Model for a regression with only 2 survey years

Hello together

I have a regression which includes 2 survey years, namely 1999 and 2009. I am not sure whether I should use a panel regression (plm) or just a linear model (lm) with dummy variable for the respective year (1999 or 2009).
Can anyone give me a recommendation?

I have tried the following:

lm1 <- lm(giniA~ region+dummy_1999+age+status,data=fors)

#or should i use plm

plm1 <- plm(giniA~ region+age+status, data=fors, index = c("year"),model = "pooling")

Moreover, if I should make a panel regression, which model (pooling, fd, within,..) would be most suitable for a regression with two survey years?

Many thanks!


As long as you're only comparing two years, you can create a variable 1999 that is 1 for the year 1999 and 0 for 2009. If you're including more years, you need to create a variable for each year and set all to 0 but for the one that's actually the correct year.

I see you're using a variable region too, is this numeric? If not, it should follow the same rule.

Hope this helps,

Hi PJ,

Thank you very much for your reply.
In this case, how would you theoretically justify the choice of the linear model (with a dummy for the year) instead of choosing a panel regression?

thanks again!


I have not used panel regression before, but in the choice of model depends on your question and the type of data you have.
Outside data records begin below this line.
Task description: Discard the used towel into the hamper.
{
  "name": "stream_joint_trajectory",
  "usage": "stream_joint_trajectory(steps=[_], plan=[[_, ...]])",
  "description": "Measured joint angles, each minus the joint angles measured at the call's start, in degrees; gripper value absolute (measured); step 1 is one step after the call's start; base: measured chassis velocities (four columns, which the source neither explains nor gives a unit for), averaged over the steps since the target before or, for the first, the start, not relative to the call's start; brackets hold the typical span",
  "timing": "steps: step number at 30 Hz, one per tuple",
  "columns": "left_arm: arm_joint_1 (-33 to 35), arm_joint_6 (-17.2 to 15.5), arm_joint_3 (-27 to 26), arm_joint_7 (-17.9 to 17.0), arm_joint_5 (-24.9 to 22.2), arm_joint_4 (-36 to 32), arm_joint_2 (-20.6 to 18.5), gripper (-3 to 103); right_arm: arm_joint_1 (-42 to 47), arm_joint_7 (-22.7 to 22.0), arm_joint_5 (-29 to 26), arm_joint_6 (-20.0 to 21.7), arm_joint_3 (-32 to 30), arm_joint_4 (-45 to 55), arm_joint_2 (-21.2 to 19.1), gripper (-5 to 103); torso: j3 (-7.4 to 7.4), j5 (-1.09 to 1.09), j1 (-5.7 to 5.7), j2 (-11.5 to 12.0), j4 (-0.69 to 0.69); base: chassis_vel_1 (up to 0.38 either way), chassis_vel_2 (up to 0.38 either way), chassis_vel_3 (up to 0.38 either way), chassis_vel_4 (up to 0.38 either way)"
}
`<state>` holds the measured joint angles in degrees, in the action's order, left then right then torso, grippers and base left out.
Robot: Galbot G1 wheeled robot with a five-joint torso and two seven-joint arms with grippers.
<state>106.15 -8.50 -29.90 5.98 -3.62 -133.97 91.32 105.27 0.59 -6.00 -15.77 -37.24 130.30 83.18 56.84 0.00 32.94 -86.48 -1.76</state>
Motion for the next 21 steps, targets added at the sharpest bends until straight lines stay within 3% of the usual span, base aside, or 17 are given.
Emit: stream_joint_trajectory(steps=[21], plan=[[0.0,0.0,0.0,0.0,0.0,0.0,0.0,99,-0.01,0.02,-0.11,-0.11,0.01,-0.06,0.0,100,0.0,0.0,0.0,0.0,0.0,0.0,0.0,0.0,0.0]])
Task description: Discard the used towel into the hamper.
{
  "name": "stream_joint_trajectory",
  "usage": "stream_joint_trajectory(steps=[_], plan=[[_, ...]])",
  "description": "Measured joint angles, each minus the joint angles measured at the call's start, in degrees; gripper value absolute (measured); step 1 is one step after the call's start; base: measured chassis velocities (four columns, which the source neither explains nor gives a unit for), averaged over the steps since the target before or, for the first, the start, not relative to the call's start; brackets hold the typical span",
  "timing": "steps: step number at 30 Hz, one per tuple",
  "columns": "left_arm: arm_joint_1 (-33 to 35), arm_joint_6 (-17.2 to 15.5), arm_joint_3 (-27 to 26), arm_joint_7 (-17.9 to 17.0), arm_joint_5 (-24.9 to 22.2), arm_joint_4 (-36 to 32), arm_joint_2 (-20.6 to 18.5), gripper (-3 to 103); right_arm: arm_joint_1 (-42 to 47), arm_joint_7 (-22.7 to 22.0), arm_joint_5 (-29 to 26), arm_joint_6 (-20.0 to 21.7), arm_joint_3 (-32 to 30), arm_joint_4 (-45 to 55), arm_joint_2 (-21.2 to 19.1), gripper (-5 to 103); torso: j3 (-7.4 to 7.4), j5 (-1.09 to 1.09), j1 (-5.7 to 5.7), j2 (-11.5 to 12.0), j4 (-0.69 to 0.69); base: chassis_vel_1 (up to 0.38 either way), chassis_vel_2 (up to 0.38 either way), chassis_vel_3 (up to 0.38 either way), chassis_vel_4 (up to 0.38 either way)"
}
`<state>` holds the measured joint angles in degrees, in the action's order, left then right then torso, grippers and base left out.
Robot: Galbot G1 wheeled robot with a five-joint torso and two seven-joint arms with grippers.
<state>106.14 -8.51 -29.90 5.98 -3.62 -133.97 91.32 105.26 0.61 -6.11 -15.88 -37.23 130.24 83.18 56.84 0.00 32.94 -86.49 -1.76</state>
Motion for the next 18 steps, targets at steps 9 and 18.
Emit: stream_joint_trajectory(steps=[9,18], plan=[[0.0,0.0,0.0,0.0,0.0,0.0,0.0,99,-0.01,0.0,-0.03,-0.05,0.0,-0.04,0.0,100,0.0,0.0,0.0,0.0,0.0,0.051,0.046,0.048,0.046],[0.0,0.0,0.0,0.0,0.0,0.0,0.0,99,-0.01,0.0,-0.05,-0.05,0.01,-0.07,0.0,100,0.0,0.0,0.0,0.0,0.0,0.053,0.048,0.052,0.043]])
Simple linear regression is always a benchmark when comparing to other machine learning techniques (including more complex forms of regression) because of its simplicity and rather transparent interpretation.

The question is not how you justify it per se, but compare it to other machine learning like random forest etc and see which performs best. In theory, if your regression model is as good as more complex methods, you prefer to use it because of its simplicity.

Hope this helps